(Record set):
┏━━

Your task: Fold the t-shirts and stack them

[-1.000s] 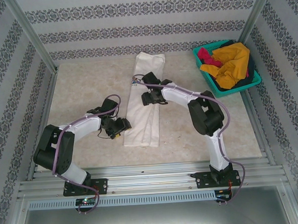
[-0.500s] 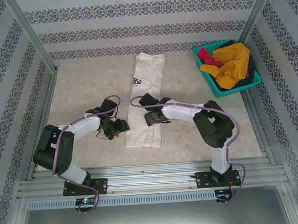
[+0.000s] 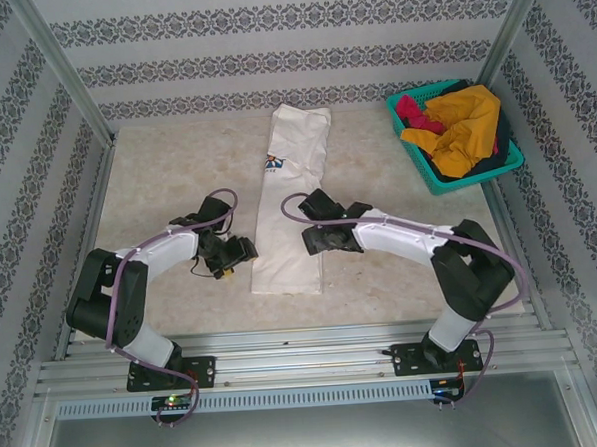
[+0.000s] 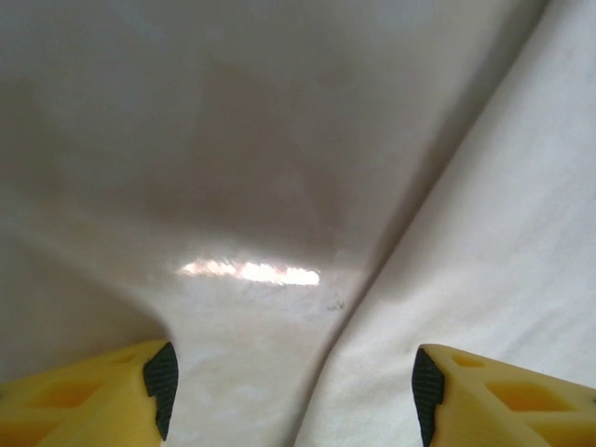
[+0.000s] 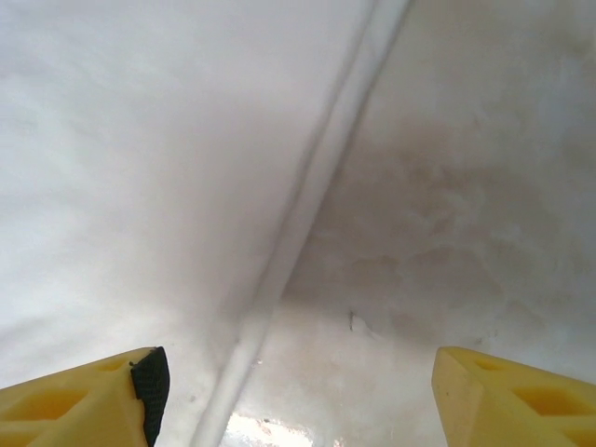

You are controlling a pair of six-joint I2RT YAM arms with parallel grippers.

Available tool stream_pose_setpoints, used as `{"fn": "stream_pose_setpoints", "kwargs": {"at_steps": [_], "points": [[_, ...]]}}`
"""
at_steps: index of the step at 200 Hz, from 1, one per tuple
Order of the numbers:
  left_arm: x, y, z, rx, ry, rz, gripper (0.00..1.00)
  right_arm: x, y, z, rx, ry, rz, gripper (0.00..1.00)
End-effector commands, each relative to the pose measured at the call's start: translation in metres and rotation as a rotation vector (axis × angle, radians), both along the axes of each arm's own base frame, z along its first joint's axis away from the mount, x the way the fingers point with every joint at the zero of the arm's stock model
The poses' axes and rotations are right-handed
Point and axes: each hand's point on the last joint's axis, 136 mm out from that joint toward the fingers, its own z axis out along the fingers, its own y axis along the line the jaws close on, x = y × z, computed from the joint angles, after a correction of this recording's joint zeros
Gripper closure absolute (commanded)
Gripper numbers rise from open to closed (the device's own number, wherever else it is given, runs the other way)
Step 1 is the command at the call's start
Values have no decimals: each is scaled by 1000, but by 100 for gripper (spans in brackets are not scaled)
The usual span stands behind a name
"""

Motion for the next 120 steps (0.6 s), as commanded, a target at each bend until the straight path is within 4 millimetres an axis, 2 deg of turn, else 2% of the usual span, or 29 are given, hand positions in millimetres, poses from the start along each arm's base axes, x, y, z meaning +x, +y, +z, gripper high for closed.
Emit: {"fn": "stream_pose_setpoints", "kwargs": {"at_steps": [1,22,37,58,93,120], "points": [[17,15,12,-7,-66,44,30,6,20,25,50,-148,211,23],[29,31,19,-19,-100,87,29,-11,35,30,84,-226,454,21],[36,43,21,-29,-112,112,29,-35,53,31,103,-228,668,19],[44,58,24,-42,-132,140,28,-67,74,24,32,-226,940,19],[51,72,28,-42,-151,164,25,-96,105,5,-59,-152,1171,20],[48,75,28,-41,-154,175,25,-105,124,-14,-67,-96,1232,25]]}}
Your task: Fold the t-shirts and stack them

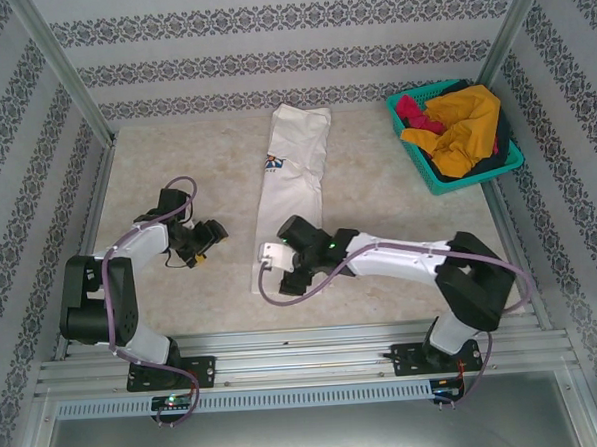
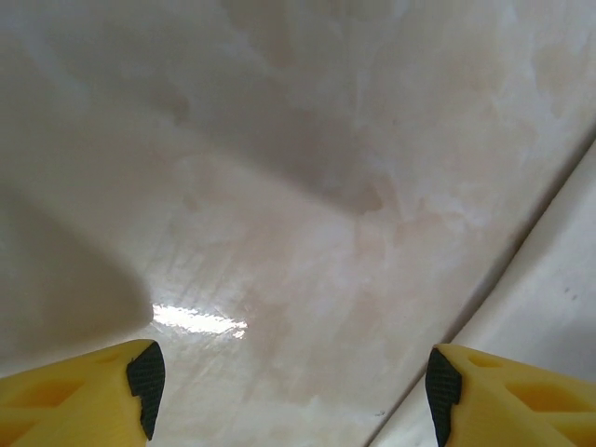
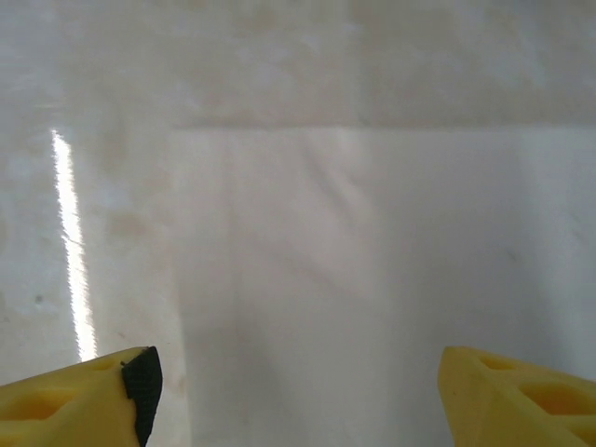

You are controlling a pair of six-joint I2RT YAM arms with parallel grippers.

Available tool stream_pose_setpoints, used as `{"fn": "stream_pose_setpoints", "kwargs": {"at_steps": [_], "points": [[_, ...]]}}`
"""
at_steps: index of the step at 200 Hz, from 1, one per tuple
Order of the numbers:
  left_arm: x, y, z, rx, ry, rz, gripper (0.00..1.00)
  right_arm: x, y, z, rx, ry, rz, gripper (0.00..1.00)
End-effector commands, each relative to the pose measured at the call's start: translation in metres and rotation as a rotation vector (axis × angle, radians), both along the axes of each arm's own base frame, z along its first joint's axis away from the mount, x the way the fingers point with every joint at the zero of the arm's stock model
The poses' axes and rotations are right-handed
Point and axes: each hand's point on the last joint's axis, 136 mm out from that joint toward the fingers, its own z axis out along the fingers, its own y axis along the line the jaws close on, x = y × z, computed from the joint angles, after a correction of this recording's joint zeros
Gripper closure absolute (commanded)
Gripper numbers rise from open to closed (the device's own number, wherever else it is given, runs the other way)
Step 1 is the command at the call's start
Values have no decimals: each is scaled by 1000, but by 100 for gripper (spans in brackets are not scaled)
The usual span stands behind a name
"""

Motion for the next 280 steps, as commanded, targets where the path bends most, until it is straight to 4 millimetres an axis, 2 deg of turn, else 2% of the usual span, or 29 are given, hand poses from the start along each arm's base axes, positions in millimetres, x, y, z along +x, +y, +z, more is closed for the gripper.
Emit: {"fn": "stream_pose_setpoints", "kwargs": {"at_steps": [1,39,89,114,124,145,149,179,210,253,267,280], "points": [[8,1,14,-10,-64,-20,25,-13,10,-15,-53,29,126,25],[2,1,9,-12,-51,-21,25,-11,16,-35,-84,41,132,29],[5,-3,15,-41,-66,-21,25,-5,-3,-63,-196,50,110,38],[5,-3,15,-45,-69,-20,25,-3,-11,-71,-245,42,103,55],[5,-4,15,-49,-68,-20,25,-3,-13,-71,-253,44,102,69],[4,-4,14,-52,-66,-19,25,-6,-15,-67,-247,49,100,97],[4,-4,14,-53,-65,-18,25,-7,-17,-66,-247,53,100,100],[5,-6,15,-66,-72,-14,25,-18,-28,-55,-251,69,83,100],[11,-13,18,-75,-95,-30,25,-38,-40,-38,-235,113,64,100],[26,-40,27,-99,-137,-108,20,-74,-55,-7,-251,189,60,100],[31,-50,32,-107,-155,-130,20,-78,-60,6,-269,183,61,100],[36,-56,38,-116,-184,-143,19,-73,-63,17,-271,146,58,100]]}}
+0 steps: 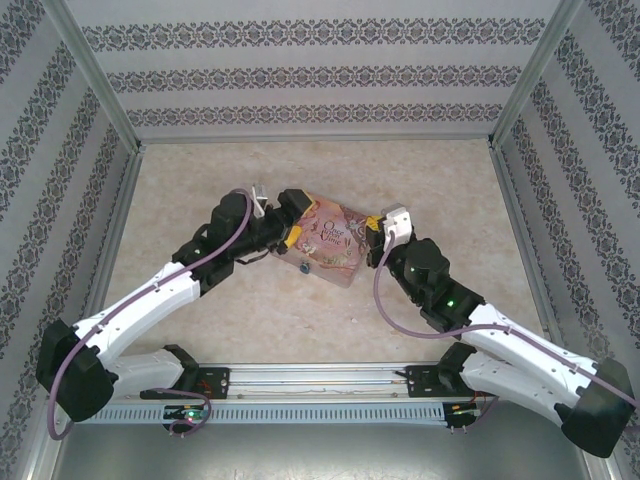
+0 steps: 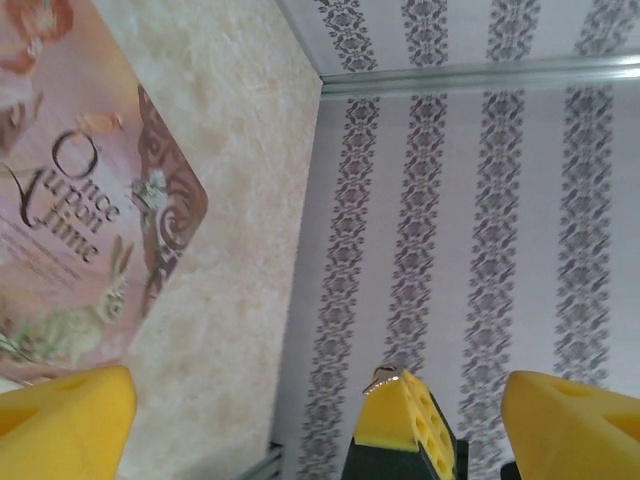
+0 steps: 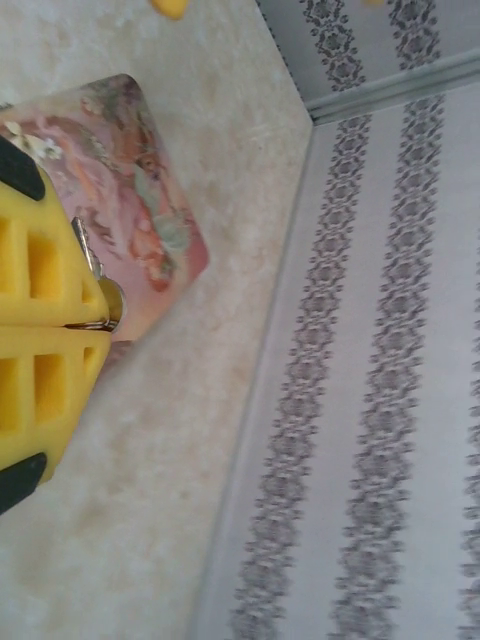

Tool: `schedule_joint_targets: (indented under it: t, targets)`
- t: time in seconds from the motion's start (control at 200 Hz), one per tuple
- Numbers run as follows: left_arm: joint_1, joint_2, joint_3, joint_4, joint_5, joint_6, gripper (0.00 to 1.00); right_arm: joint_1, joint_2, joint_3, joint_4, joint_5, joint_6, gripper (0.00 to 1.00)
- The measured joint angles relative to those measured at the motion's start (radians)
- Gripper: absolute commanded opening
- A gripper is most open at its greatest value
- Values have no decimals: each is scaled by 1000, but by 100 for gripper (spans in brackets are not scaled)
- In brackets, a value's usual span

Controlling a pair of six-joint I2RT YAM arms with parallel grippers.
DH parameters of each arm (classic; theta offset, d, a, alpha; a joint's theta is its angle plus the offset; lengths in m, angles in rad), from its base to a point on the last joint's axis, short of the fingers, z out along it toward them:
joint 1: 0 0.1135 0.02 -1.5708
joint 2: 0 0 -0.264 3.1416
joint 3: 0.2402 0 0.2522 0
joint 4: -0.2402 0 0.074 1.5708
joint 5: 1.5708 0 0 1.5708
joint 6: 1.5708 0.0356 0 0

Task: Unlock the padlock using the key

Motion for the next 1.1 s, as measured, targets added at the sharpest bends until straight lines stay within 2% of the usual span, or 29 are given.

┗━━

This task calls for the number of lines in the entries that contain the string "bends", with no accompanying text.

(Problem solution):
2